###Define Kneser-Ney smoothing in Plain English

Kneser smoothing is a method to helps solve the problem of predicting ngrams with words that the training set has not seen before.  We create a probability of an unknown ngrams and word history and usage to predict how the next set of ngrams will be.

###Define Parse Tree in Plain English

A Parse Tree is a representation of the syntactic structure of sentence for context free grammar.  It allows us to work with individual parts of the sentence using subtrees.  

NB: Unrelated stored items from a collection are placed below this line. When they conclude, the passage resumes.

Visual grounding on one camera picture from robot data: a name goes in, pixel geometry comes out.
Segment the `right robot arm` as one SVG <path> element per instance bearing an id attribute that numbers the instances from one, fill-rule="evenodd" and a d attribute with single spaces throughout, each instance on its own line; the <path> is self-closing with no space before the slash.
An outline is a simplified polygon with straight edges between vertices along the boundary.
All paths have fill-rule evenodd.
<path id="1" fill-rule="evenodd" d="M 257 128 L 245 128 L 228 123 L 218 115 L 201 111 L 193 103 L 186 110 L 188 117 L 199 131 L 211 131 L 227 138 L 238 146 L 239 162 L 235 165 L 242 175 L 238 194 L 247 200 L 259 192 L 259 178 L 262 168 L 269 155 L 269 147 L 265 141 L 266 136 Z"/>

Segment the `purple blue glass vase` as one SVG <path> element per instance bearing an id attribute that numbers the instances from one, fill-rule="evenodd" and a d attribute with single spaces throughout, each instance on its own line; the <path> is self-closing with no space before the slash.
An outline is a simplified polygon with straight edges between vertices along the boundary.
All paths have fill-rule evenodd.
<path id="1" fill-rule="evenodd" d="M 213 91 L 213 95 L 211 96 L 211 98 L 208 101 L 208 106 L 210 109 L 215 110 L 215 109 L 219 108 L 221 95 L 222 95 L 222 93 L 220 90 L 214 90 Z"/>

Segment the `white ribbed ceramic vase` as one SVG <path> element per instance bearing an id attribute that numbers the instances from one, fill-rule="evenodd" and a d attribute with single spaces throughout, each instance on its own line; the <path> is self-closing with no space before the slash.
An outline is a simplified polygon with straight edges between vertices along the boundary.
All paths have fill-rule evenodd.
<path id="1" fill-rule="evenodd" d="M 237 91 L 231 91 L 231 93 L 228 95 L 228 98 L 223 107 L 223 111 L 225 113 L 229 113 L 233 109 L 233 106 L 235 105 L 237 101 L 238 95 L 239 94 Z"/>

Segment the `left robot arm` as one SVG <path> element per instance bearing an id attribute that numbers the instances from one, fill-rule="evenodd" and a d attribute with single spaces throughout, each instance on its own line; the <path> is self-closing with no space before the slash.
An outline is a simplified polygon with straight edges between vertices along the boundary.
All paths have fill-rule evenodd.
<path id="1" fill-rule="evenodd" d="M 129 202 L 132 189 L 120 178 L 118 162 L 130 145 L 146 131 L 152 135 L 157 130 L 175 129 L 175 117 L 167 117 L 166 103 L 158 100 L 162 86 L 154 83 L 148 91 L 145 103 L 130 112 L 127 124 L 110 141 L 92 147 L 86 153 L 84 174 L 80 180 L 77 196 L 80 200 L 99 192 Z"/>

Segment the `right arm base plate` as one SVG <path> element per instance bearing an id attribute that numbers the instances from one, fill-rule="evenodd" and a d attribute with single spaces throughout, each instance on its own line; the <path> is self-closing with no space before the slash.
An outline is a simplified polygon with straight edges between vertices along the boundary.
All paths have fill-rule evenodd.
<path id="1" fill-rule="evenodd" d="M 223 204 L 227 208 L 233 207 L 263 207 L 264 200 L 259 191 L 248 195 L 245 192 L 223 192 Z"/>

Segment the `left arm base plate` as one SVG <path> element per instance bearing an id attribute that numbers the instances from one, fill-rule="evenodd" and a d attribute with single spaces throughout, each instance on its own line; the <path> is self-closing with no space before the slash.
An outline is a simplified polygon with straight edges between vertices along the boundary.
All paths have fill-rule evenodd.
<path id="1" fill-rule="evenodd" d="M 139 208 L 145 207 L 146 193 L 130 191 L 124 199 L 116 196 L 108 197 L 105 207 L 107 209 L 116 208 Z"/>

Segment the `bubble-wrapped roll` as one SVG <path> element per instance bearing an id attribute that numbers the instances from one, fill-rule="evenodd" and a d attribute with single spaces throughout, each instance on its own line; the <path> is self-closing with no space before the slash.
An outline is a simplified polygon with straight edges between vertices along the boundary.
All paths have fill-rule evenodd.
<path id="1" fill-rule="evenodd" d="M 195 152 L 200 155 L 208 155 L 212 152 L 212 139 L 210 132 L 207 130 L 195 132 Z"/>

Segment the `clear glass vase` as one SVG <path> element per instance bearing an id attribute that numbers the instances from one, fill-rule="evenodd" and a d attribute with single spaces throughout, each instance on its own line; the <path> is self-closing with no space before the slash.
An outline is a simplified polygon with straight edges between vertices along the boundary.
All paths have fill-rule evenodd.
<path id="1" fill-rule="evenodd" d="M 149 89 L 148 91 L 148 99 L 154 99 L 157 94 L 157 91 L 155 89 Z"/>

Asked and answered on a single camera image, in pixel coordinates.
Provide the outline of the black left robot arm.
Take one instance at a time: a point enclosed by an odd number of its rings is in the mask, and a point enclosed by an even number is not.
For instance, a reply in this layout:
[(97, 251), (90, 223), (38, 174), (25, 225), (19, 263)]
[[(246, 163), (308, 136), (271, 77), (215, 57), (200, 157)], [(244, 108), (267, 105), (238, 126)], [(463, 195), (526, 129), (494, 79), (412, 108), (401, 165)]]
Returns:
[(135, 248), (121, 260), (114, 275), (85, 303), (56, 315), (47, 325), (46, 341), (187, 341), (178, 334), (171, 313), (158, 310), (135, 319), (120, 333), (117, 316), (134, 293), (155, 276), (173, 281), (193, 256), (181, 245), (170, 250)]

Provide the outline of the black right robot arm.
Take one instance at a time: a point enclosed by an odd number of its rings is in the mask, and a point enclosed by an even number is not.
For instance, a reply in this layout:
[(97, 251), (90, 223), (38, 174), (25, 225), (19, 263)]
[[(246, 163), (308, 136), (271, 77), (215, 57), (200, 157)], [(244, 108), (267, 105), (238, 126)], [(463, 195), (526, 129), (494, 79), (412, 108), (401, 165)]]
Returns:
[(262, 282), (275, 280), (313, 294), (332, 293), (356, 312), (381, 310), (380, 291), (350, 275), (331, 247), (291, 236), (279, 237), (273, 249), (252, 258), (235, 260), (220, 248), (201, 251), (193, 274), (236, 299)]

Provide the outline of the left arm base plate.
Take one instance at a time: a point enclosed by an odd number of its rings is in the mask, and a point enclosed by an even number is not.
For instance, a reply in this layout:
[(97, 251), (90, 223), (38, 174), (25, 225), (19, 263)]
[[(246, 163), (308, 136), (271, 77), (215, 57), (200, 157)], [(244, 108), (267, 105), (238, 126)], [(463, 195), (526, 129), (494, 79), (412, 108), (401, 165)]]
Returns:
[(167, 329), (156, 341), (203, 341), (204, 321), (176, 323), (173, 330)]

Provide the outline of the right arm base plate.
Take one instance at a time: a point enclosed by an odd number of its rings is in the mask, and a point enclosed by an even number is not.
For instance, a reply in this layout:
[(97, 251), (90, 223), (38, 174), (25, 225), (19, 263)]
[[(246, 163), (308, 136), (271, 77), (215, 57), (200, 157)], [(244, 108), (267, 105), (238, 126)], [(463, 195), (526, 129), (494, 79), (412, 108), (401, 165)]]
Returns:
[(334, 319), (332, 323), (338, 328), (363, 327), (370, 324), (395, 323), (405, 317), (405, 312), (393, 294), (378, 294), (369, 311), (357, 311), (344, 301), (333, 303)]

### Word2Vec in Plain English

Word2Vec is a neural network that turns words in a numerical representation.  Words are represented by continouous vectors with a continuous bag of words model.  This very important because you want to turn words into numbers becauase and represent it in a vector space becaues it is easier for computers to understand and to calculate.    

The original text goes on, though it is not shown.